Run SvAnna
SvAnna is a command-line Java tool that runs with Java version 11 or higher.
In the examples below, we assume that svanna-cli.jar
points to the executable JAR file and
svanna-data
points to the data directory we created in the Setting up SvAnna section.
Prioritization of structural variants
SvAnna provides prioritize
command for performing phenotype-driven prioritization of structural variants (SVs) stored in
VCF format. The prioritized variants are stored in one or more Output formats.

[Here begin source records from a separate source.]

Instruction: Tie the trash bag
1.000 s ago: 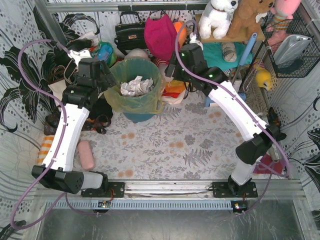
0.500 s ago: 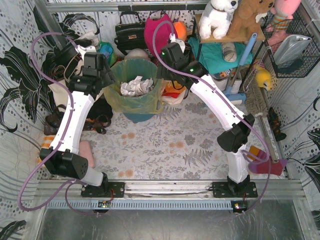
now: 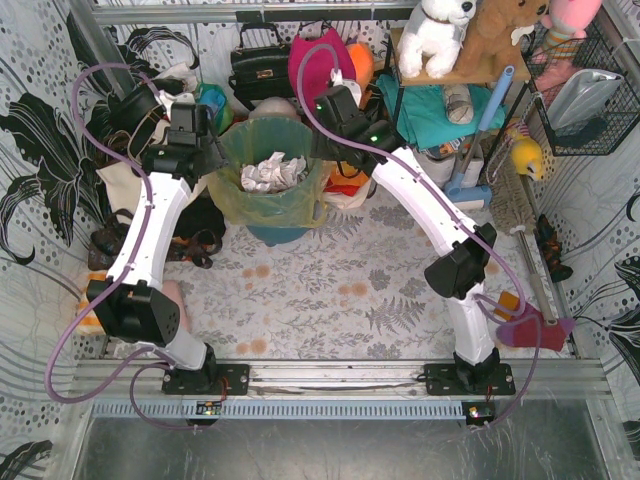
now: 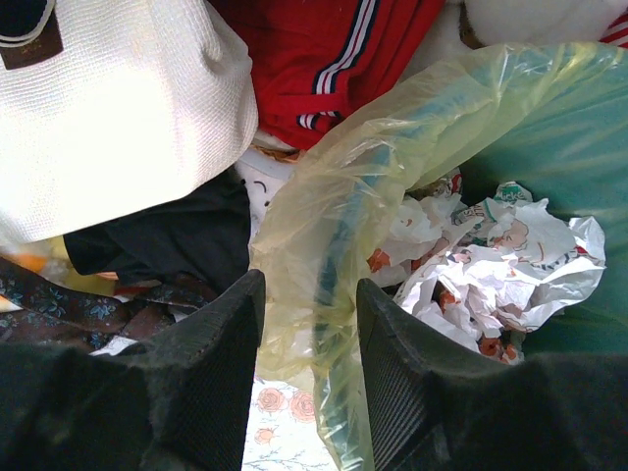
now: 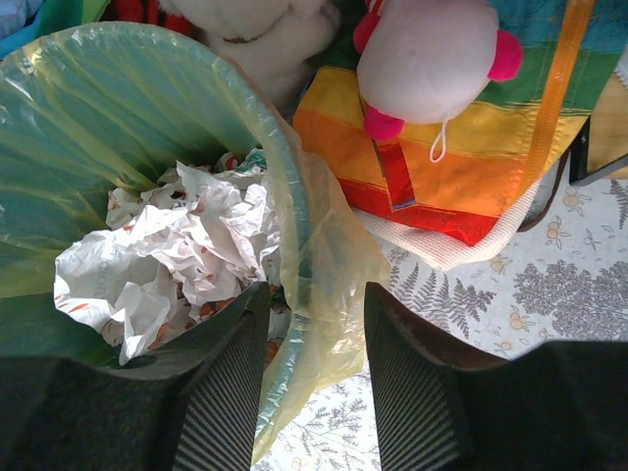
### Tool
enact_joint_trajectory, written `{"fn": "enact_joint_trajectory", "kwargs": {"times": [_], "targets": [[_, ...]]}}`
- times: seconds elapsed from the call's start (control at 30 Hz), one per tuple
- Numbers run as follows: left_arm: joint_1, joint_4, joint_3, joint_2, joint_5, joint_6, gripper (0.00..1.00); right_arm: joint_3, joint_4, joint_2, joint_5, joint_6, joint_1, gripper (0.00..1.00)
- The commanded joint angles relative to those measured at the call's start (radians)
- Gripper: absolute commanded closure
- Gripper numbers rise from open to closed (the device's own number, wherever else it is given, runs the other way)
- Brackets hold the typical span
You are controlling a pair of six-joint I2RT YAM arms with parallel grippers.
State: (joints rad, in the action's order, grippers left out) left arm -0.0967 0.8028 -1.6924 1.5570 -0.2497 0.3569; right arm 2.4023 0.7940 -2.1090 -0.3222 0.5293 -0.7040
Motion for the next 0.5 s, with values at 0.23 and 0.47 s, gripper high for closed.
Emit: {"fn": "enact_joint_trajectory", "kwargs": {"times": [0.23,0.47], "targets": [[0.022,-0.055,-0.008,0.024,0.035,-0.043,0.58,0.064,-0.003,-0.06,0.042,-0.022,-0.011,0.63],[0.025,-0.063,0.011,0.026,0.053,-0.05,0.67,0.069,-0.001,-0.077,0.043,-0.023,-0.01,0.68]]}}
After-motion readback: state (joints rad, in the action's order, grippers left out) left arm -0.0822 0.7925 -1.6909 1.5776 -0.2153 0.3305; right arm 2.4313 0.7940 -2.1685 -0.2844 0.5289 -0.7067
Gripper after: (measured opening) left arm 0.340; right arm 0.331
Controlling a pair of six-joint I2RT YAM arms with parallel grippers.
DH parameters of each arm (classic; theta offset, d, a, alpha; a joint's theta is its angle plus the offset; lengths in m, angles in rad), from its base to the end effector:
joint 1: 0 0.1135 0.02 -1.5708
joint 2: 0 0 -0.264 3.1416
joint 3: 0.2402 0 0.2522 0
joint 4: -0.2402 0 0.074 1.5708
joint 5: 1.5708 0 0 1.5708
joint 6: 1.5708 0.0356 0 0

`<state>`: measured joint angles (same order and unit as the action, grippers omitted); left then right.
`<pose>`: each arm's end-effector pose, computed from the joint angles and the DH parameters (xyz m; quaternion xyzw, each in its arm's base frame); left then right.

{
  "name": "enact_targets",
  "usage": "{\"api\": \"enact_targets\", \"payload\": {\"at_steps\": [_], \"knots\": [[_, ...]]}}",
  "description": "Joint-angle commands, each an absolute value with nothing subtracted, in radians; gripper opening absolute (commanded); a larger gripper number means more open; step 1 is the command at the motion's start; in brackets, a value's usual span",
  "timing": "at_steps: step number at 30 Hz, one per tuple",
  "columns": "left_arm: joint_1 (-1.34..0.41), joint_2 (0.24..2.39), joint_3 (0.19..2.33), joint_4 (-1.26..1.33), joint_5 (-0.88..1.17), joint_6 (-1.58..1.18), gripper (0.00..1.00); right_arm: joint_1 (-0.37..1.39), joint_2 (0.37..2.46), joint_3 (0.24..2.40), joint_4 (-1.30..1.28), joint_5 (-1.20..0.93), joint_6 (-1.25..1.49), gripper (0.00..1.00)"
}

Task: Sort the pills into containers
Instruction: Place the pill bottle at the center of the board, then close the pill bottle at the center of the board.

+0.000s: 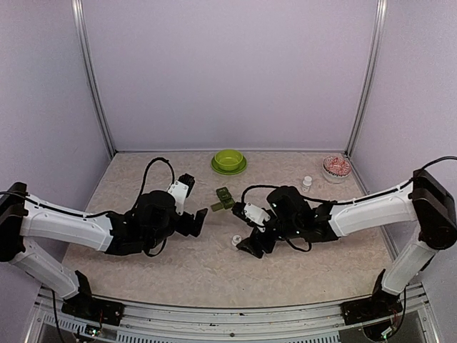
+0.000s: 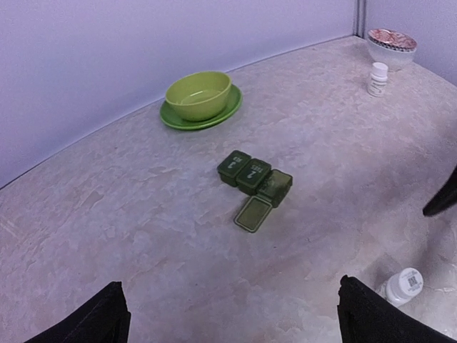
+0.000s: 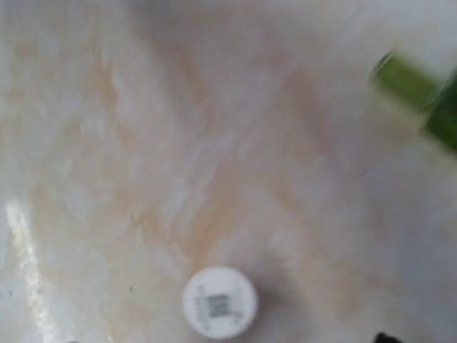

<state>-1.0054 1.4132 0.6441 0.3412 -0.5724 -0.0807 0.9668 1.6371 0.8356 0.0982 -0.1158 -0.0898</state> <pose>0.1721 -0.2353 0.2038 0.2233 0.7903 -0.0648 0.5669 0.1865 0.2776 0.1719 -0.4776 0.7701 0.2257 0.3576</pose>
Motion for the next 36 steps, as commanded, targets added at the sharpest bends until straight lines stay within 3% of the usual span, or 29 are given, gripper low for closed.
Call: {"api": "enact_targets", "payload": {"at_steps": [1,4,14,29,36], "knots": [[-1.023,1.428,0.667,0.375,-0.384,0.026,0.99,0.958,1.507,0.781,0.072,-0.028,-0.068,0.92],[-1.033,1.464,0.701,0.358,-0.287,0.08,0.99,0.926,1.431,0.738,0.087,0.004,-0.037,1.0],[-1.023,1.604,0.823,0.275,0.061,0.253,0.95,0.806,1.294,0.63,0.121,0.061,0.072,1.0],[-0.961,1.805,1.0,0.155,0.236,0.317,0.59,0.79,1.255,0.575,0.152,0.088,0.074,1.0],[-0.957,1.844,1.025,0.139,0.261,0.324,0.51,0.781,1.262,0.57,0.162,0.088,0.071,1.0]]}}
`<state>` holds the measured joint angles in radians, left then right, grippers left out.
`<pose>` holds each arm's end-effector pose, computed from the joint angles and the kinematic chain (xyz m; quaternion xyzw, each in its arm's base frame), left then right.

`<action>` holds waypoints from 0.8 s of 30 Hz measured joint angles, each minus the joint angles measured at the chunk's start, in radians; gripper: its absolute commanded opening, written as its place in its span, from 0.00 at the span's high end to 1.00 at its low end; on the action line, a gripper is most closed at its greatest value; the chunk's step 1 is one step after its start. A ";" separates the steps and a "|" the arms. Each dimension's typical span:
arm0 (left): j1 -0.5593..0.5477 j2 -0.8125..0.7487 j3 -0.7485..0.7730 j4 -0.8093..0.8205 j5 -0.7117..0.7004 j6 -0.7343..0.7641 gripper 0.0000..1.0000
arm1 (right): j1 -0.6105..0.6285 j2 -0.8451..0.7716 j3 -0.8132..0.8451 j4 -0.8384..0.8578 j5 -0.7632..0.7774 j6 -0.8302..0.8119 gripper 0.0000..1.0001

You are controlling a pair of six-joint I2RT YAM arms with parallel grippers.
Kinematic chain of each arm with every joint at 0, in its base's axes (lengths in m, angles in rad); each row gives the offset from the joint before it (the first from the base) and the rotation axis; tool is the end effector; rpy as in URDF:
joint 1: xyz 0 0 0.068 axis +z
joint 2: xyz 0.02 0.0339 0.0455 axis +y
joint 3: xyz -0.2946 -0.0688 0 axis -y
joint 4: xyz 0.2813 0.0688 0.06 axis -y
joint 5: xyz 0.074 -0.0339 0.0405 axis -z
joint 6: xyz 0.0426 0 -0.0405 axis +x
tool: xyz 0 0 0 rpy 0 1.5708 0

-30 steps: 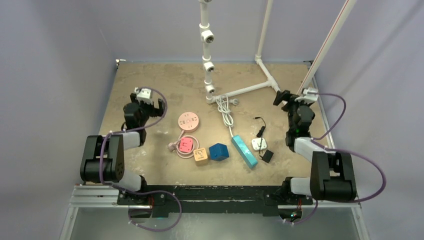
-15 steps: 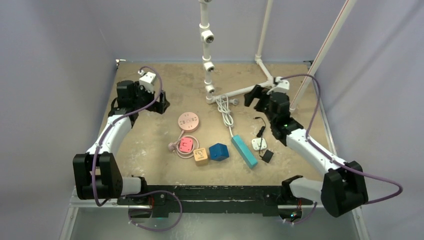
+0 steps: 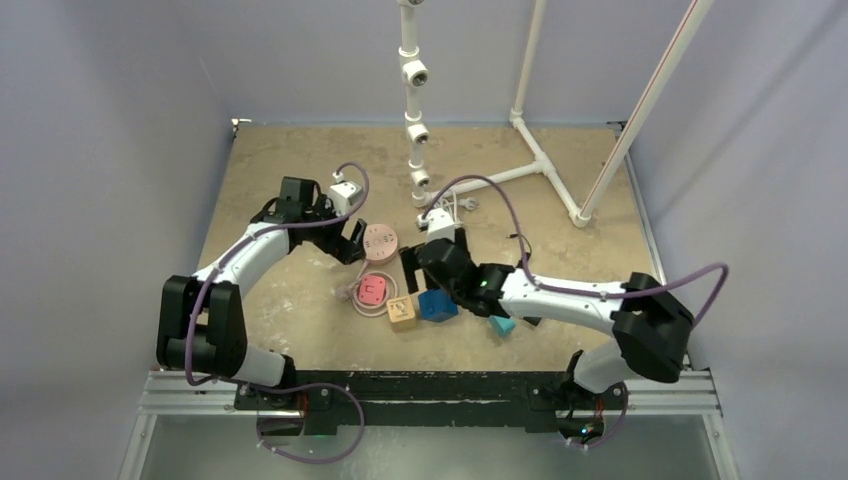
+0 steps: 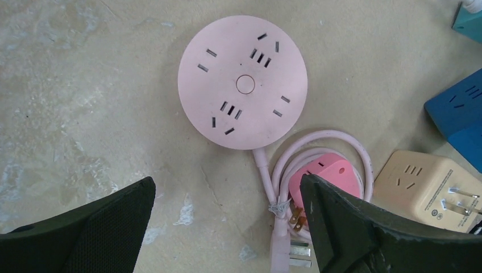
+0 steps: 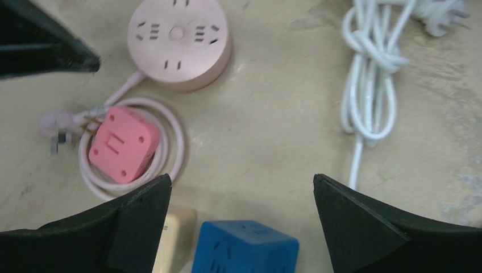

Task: Insert the plug
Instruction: Move the socket to the center of the board.

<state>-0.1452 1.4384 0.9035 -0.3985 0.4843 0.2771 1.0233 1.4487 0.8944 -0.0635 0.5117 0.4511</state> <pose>0.3139 -0.0660 0.2240 0.2667 0.8857 -0.2072 0.3185 0.1977 0.2841 0.2445 -0.1313 0.8575 0.1318 0.4797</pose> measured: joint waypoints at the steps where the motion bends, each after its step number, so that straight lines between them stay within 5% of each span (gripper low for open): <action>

To prioritize variants in the example.vcf file (an example VCF file with 8 variants stored in SvAnna repository), run:
$ java -jar svanna-cli.jar prioritize -d svanna-data --vcf example.vcf --phenotype-term HP:0011890 --phenotype-term HP:0000978 --phenotype-term HP:0012147 --out-dir results --prefix example
After the run, the results are stored at results/example.html
.
Mandatory arguments
All CLI arguments for the prioritize
command are supplied as options (no positional parameters).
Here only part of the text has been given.